In Traditional Chinese Medicine (TCM), the totoaba bladder is believed to cure arthritis. As with much of TCM, the claim is unproven and inevitably creates more harm than good. An entire ecosystem is on the verge of collapse thanks to the illegal bladder trade between the Mexican cartel and Chinese businessmen.
While the totoaba are rapidly declining in numbers—their only home is in the Sea of Cortez, the body of water that separates Baja California with mainland Mexico—the illegal fishing nets local fishermen use are killing everything else: turtles, sharks, and the focus of "Sea of Shadows," the vaquita. There are only believed to be 15 or so of these small porpoises left in existence.
As director and cinematographer, Richard Ladkani, told me earlier this week, there is hope as six vaquitas (including babies) were recently spotted. Since he filmed "Jane's Journey," an intimate portrait of English primatologist and anthropologist Jane Goodall, Ladkani has focused on environmentally relevant works. His last film, "The Ivory Game," helped make the ivory trade between Africa and China illegal. As you'll see while watching his incredible new National Geographic documentary, his film might help save an ecosystem "just five hours drive from Los Angeles."
But nothing is a given. At the end of our talk, Ladkani asked me to mention Earth League International and Sea Shepherd, the two organizations driving the activism in the Sea of Cortez. "Sea of Shadows" is heartbreaking and inspiring, frightening and ambitious. Most importantly, it's a reminder that people care about the fate of this planet and all the animals that reside here. In a time when most environmental news informs us that we're another step closer to a precipice, this film reminds us of the necessity of banding together and fighting for what's best for all of us.

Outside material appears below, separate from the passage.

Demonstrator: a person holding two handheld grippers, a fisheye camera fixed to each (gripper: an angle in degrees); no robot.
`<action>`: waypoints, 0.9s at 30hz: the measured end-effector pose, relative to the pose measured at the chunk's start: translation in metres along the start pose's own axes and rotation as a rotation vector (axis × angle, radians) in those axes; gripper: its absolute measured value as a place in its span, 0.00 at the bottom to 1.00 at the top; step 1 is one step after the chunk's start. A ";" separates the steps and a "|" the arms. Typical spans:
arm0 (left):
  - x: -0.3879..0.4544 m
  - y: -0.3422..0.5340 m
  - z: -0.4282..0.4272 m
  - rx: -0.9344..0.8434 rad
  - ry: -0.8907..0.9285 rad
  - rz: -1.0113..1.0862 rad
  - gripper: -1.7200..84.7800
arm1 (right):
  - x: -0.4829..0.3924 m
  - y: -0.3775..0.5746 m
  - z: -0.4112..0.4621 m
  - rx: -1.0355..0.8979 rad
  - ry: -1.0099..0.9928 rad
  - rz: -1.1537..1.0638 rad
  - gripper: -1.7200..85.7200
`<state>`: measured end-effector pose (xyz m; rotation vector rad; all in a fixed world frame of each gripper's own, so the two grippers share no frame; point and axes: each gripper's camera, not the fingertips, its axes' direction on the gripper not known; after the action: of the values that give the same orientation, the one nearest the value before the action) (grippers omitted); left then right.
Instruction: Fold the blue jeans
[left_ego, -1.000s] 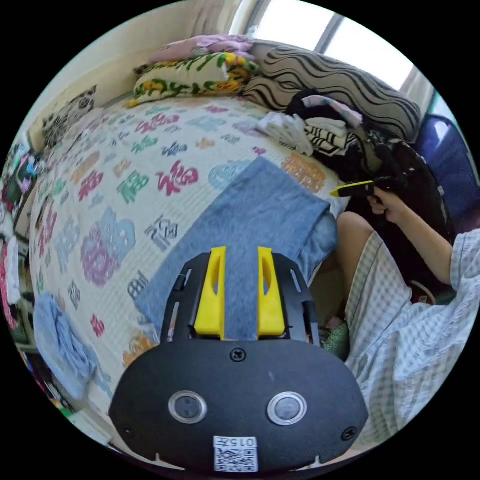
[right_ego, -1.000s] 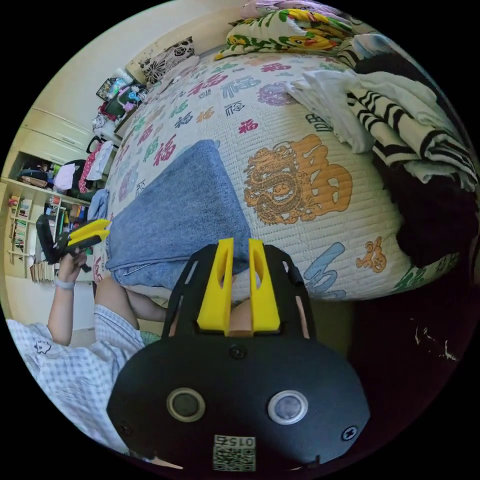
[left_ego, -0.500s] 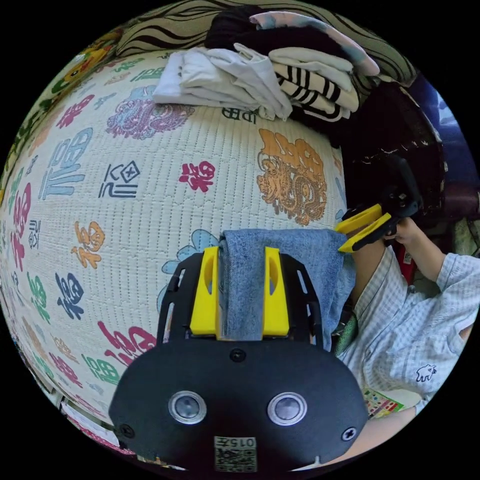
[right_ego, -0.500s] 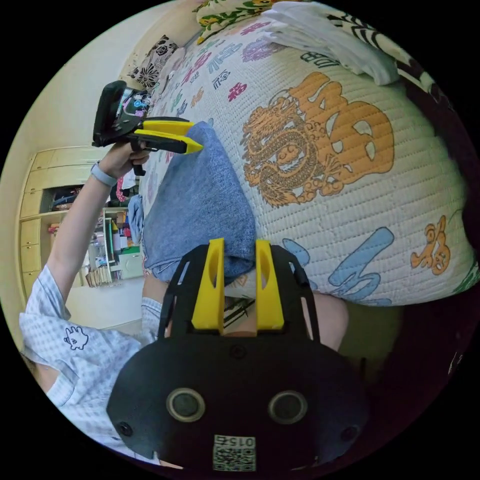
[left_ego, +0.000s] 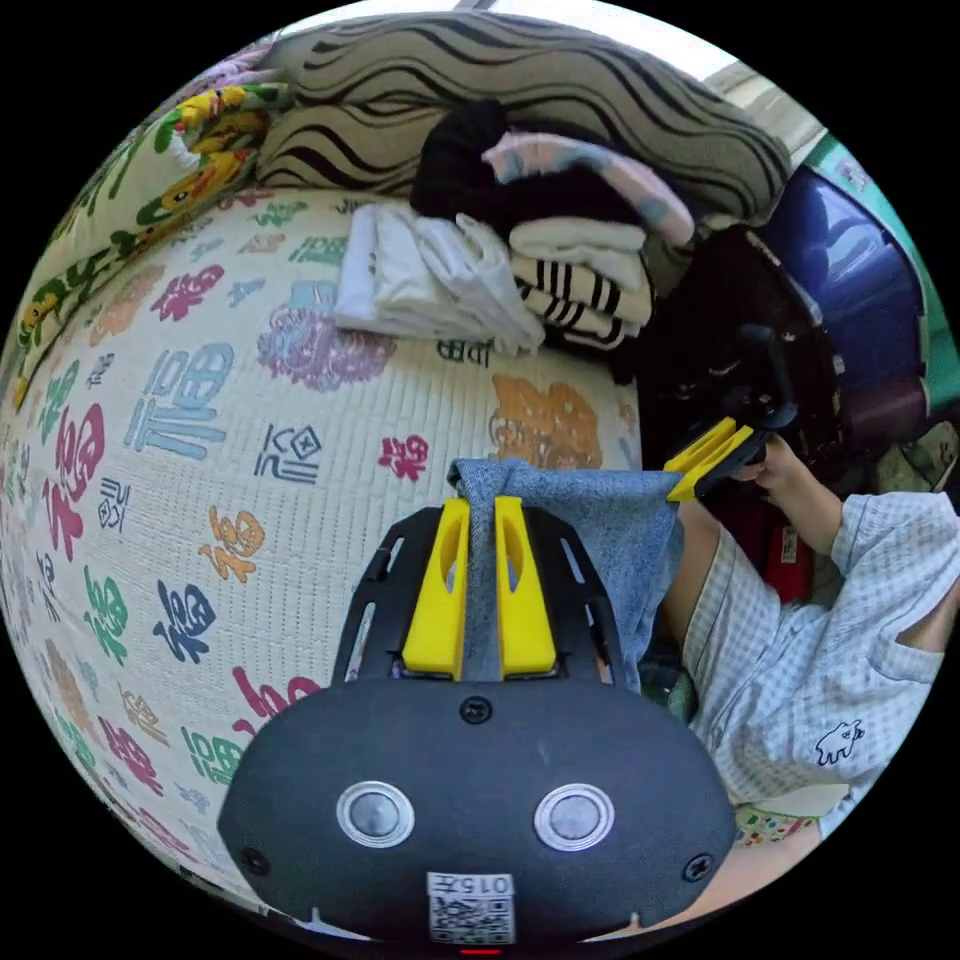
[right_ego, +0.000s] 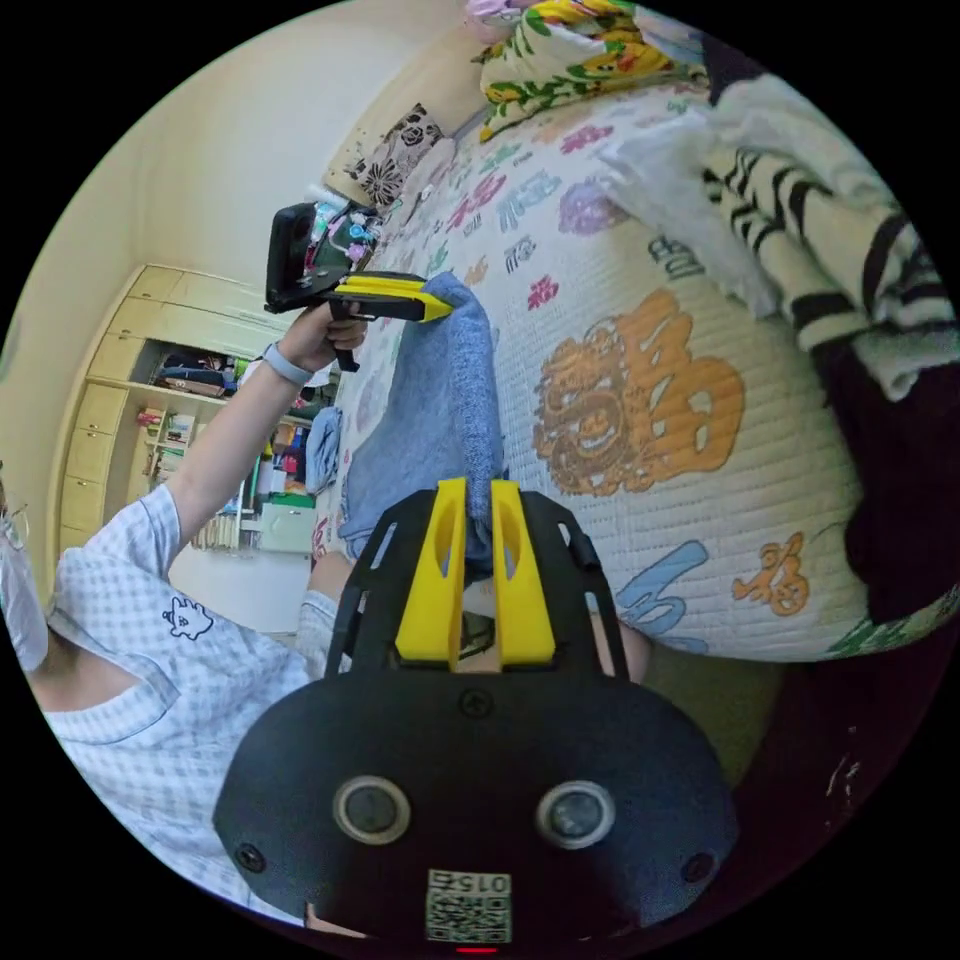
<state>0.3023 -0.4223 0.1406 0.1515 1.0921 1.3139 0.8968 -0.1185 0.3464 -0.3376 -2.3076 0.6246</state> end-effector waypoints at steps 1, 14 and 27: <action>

Sea of Shadows Official Trailer | National Geographic
Derek: Congratulations on "Sea of Shadows." And thank you for keeping me up all night.
Richard: I tell people to buckle up before the movie starts.
Derek: I would love to know how you became interested in this topic.
Richard: In general, I'm interested in films with impact and a mission behind them. That started with Jane Goodall, who I was lucky enough to follow around the world about 10 years ago while shooting a film called "Jane's Journey." She inspired me to look at the natural world in a different way and understand that our world is in peril and is really falling apart.
"The Ivory Game" was the first result of her inspiration. Then came "Sea of Shadows," which was brought to us by Leonardo DiCaprio, who was our executive producer on my previous film. He thought "The Ivory Game" was super successful on how we collaborated and how a movie can have such a huge impact, because it changed the law in China and made dealing with ivory illegal.
Two months after the movie came out, they invited us to China to screen the film at the Beijing Film Festival. That was such a big impact, that you can change the government's way of thinking about the world, even a Chinese government on top of that. We were thinking about the next story and Leonardo suggested something on the vaquita because he deeply cared about a small whale that nobody has ever heard about, including myself. He had just met with a Mexican president and was deeply involved in this rescue effort of scientists to save the vaquita.
Derek: While the film is focused on the totoaba and vaquita, you also mention that fishing them can collapse an entire ecosystem. Is that whole area going to be infertile if they continue this trade?
Richard: Absolutely. If the vaquita goes extinct, which we are trying everything in our power to impact, we'll feel we had a little part for not allowing that to happen. But if it happens, it will mean that the cartel is going to completely take over the area. The attention, the focus, the spotlight that it has right now is because of the vaquita; it is such a symbolic animal and it's been highly exposed. If the vaquita goes extinct, the NGOs will be removed from the area. They will move onto a new war somewhere, maybe in Peru or South Africa.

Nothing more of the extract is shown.